- _Goal of the exercise_:
Make an exact copy of all the data, pictures excluded.

- _Data excerpt_:
---

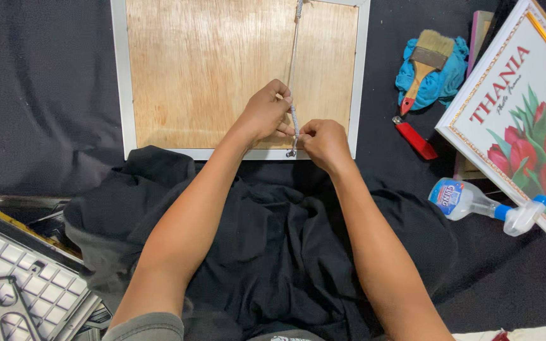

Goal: The person cleans the back of a wooden picture frame using a blue cloth and a brush. They then attach a metal hanging wire to the frame by threading it through eyelets and tying knots.

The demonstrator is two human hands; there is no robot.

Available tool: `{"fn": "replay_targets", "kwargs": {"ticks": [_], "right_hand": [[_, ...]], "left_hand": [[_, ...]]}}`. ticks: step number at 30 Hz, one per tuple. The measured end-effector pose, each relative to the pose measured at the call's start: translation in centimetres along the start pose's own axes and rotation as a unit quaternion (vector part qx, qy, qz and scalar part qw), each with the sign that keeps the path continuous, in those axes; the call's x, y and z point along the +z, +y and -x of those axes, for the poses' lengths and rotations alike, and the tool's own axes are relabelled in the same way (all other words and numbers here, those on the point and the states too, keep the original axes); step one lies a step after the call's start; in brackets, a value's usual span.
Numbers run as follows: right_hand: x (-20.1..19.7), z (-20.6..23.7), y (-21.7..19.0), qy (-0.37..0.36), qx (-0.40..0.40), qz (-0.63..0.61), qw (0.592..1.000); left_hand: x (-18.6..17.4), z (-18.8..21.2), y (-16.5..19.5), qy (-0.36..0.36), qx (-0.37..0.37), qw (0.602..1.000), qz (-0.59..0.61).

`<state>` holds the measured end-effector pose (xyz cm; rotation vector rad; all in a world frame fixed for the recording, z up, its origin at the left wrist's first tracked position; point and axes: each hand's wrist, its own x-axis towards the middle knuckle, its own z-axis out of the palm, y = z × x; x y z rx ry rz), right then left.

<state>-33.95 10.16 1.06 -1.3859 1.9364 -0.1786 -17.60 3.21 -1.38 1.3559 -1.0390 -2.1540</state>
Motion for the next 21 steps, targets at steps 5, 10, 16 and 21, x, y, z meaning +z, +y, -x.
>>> {"fn": "replay_targets", "kwargs": {"ticks": [5, 10, 16, 21], "right_hand": [[0.8, -0.4, 0.7, -0.065, 0.068, -0.179, 0.979], [0.8, 0.1, 1.2, -0.115, 0.079, -0.252, 0.958], [2.2, 0.9, -0.4, -0.015, 0.011, -0.055, 0.998], [2.0, 1.6, -1.2, 0.044, 0.013, 0.003, 0.999]], "left_hand": [[0.0, 0.4, 0.4, 0.010, 0.000, 1.000, 0.002], [0.0, 0.5, 0.8, 0.017, -0.005, 1.000, -0.016], [0.1, 0.2, 0.5, 0.008, 0.001, 1.000, 0.007], [0.0, -0.4, 0.2, 0.004, 0.005, 1.000, 0.013]]}}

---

- _Solution to this exercise_:
Goal: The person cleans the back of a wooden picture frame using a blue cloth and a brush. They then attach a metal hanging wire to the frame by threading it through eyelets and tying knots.

The demonstrator is two human hands; there is no robot.

Available tool: `{"fn": "replay_targets", "kwargs": {"ticks": [_], "right_hand": [[_, ...]], "left_hand": [[_, ...]]}}`. ticks: step number at 30 Hz, one per tuple. The measured end-effector pose, each relative to the pose measured at the call's start: translation in centimetres along the start pose's own axes and rotation as a unit quaternion (vector part qx, qy, qz and scalar part qw), each with the sign that keeps the path continuous, in those axes; the call's x, y and z point along the +z, +y and -x of those axes, for the poses' lengths and rotations alike, and the tool's own axes are relabelled in the same way (all other words and numbers here, those on the point and the states too, keep the original axes); step one lies a step after the call's start; in brackets, a value's usual span.
Numbers run as follows: right_hand: x (-20.1..19.7), z (-20.6..23.7), y (-21.7..19.0), qy (-0.37..0.36), qx (-0.40..0.40), qz (-0.63..0.61), qw (0.592..1.000); left_hand: x (-18.6..17.4), z (-18.8..21.2), y (-16.5..19.5), qy (-0.36..0.36), qx (-0.37..0.37), qw (0.602..1.000), qz (-0.59..0.61).

`<state>` holds the measured end-effector pose (xyz cm; rotation vector rad; all in a world frame fixed for the recording, z up, its origin at the left wrist's first tracked position; point and axes: each hand's wrist, its own x-axis towards the middle knuckle, its own z-axis out of the palm, y = z × x; x y z rx ry rz), right then left.

<state>-33.95 10.16 1.06 -1.3859 1.9364 -0.1786 -17.60 3.21 -1.38 1.3559 -1.0390 -2.1540</state>
Motion for the next 21 steps, targets at steps 5, 10, 16 and 21, x, y, z meaning +z, +y, -x.
>>> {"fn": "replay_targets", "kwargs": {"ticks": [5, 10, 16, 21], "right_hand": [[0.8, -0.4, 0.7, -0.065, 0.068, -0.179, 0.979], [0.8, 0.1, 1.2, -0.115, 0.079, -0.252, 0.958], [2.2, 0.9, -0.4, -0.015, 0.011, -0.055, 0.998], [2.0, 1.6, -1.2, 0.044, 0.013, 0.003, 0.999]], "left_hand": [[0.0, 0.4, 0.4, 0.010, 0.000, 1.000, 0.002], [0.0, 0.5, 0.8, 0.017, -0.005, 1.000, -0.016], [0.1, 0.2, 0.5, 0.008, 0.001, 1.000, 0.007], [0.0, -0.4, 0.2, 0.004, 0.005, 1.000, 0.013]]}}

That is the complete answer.